Later, Reinhold showed recorded messages from members of the Java community, including Bruno Souza, founding member of the SouJava user group in Brazil. He declared Java SE 8 to be the best community-driven version of Java to date. Jim Gough, associate leader of the London Java Community (LJC), which contributed to significantly to the new Date/Time API. He echoed Souza's comment, saying that Java SE 8 was "the first release that really incorporated the community."

Former Oracle Vice President Adam Messinger, now CTO of Twitter, joined Reinhold for a one-on-one conversation about why Java SE 8 is important to Twitter. The company has made a big investment in the JVM, he said, moving virtually all of its server-side infrastructure to it, and using both Java and Scala (a JVM language) internally. He cited the invokeDynamic instruction introduced in Java SE 7, which Java SE 8 uses to link to the Lambda function code, as an especially important upgrade for Twitter. "It makes Java a true multi-language platform," he said.

Reinhold asked Messinger to talk about Java SE 8's support for functional programming and how that might affect Scala, which is a general purpose, multi-paradigm language designed to integrate features of object-oriented programming and functional programming. Scala runs on the Java Virtual Machine (JVM) and is compatible with existing Java programs.

"One of the reasons people like Scala is for the functional features and the preciseness," Messinger said, "and Lambdas does capture a lot of that. In a lot of ways, Scala and Java are a lot closer together than they were before. That'll for sure help us because it'll be easier to switch from one language to another in our day to day work, which people have to do nowadays."

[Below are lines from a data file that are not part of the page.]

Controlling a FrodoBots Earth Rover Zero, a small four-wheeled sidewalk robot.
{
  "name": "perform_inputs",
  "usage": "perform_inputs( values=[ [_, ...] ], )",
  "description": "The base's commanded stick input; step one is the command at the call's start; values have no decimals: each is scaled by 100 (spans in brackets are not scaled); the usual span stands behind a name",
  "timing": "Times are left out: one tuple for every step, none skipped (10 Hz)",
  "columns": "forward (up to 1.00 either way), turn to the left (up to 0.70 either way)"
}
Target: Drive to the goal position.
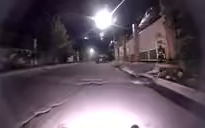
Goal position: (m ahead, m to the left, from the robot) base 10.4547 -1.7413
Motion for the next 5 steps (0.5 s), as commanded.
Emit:
perform_inputs(
  values=[
    [70, 0],
    [70, 0],
    [70, 0],
    [70, 0],
    [70, 0]
  ],
)
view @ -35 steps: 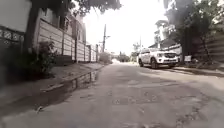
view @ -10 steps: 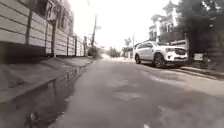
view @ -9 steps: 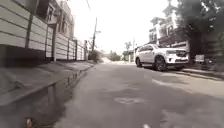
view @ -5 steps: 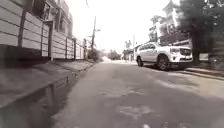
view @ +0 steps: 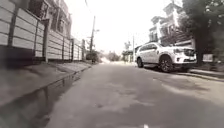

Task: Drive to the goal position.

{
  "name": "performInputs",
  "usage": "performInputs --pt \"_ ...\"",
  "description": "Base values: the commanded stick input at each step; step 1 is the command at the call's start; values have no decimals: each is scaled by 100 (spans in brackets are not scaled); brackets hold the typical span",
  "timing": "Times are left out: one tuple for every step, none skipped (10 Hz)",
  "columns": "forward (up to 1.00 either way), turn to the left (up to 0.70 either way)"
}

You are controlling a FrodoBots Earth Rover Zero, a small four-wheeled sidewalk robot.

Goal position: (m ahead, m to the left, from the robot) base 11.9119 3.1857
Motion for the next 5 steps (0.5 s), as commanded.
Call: performInputs --pt "85 5" --pt "85 4" --pt "85 4" --pt "85 3" --pt "85 4"
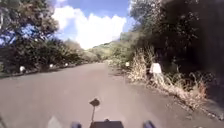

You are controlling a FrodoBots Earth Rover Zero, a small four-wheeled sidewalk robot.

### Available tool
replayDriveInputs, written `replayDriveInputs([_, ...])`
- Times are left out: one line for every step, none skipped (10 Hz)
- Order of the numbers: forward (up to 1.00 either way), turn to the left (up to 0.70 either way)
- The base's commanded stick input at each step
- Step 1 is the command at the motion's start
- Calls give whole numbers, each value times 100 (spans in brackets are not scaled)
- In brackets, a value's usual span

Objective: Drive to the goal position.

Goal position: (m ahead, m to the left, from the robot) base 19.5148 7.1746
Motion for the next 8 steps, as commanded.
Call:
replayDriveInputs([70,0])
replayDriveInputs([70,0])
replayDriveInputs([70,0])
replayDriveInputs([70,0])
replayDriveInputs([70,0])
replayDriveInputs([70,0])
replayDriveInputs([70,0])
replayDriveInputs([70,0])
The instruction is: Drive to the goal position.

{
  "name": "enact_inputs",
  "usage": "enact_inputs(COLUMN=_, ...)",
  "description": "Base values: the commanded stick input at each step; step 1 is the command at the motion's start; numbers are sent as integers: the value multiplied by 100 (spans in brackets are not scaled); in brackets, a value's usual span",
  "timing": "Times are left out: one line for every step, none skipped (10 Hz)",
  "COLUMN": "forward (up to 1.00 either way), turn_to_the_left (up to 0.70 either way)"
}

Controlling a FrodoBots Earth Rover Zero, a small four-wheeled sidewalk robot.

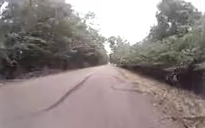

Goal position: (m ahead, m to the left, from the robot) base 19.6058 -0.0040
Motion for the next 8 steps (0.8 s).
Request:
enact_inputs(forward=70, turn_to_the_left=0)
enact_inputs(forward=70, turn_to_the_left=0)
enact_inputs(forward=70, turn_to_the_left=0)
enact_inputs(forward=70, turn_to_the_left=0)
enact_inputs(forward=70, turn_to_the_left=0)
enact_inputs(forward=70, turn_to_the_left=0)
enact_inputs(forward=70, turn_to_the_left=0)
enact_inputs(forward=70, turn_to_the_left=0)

The Oracle event also gave lots of airtime to a discussion of Java ME 8 and embedded development, with an emphasis on development for the Internet of Things. Reinhold sat down for a one-on-one discussion with Roger Riggs, who was also one of the spec leads for Java ME 8. They covered the main elements of the Java ME 8 upgrade, which include Java language and API alignment with Java SE 8, support for modern Web protocols, a comprehensive application model, advanced security features, and standard APIs for power management and interaction with a broad set of standard peripherals.

This is the first big upgrade of ME 8 in sometime, Reinhold pointed out, since 2005 and 2006.

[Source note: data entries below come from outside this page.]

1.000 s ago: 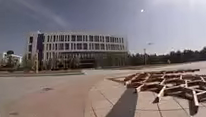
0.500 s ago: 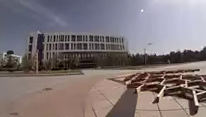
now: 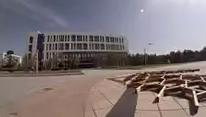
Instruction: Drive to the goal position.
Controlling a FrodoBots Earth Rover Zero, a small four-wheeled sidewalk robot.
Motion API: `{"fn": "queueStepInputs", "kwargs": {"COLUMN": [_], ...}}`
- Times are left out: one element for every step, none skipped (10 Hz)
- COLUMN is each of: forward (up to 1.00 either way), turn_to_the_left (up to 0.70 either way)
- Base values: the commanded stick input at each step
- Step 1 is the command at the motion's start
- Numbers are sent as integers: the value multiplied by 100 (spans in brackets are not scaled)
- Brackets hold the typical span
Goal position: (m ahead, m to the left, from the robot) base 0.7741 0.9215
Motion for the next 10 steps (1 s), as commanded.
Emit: {"fn": "queueStepInputs", "kwargs": {"forward": [5,5,5,5,5,5,5,5,5,5], "turn_to_the_left": [0,0,0,0,0,0,0,0,0,0]}}
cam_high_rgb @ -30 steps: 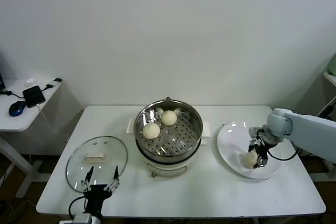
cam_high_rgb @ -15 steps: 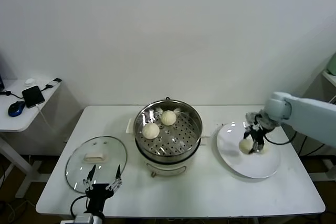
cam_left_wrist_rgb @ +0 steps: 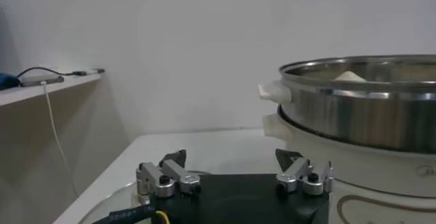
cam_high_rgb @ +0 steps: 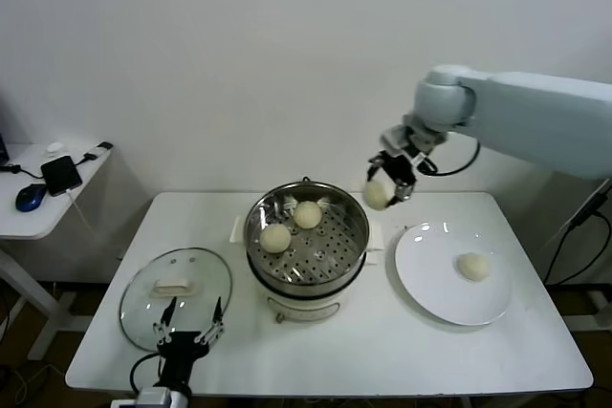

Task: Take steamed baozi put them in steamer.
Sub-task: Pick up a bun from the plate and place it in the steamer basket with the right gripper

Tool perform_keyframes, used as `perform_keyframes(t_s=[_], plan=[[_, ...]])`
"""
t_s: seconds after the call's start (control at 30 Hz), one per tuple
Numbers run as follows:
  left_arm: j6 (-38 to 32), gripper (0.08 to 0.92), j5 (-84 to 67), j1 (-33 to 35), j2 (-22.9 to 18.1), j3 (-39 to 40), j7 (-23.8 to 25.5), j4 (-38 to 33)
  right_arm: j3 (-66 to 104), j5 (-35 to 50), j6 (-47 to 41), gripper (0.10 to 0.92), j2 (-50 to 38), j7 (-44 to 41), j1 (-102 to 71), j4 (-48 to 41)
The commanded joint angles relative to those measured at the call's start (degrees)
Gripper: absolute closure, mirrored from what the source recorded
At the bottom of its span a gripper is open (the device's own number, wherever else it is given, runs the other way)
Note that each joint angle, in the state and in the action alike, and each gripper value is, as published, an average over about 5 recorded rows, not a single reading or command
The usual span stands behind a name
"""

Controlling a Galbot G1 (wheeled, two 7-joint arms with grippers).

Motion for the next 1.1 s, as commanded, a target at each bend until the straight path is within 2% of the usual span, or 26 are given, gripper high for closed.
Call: perform_keyframes(t_s=[0.03, 0.5, 0.77, 0.93, 1.1], plan=[[0.0, 0.177, -0.1, 0.0, 0.1, 0.0, 0.0, 0.1, 2.3, -12.9, 17.2, 0.330, 9.2, 4.3, -3.1, 7.7], [-0.1, 0.177, -0.1, 0.3, -0.1, -0.4, 0.0, 0.3, 2.4, -22.4, 23.3, 0.330, 13.3, 8.0, -13.5, 3.7], [-0.2, 0.177, 0.0, 0.6, -0.2, -0.4, -0.1, 0.3, 2.0, -25.2, 24.4, 0.330, 13.1, 7.2, -15.8, 1.2], [-0.4, 0.177, 0.1, 0.9, -0.3, -0.3, -0.2, 0.4, 2.3, -26.2, 24.5, 0.326, 13.1, 10.4, -16.8, -0.1], [-0.4, 0.177, 0.2, 1.0, -0.4, -0.3, -0.2, 0.2, 3.0, -23.7, 25.6, 0.246, 11.7, 10.3, -13.8, 0.1]])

"The advent of Java SE 8 has given us a chance to pick up most of the language features and upgrade the APIs, but with still a keen attention to the footprint requirements and the low CPU power," Riggs. Not making it into this revision, he pointed out, were things related to invokeDynamic and Lambda, because of the small footprint requirements. "We're going to work on that for the next revision," he said.

"It's still a big improvement, and it's about time," Riggs said.

The Webcast wrapped up with a partner panel discussion on Java and the Internet of Things, led by Peter Utzschneider, vice president of Java Product Management at Oracle. Matt Eichenberger, director of product management for Qualcomm's IOE Group, talked about partnering with Oracle to provide tools for developers, sponsoring hackathons, and promoting Java development. Geoff Lees, senior vide president and generam manager of Microcontrolers at Freescale, said that his company has developed a full Internet of Things gateway, which is a full Java development platform containing a native Java development environment. Charlene Marini, vice president of marketing in ARM's Embedded Segment group, talked about the longtime partnership with Oracle, which resulted in a diverse range of products that Java developers can target.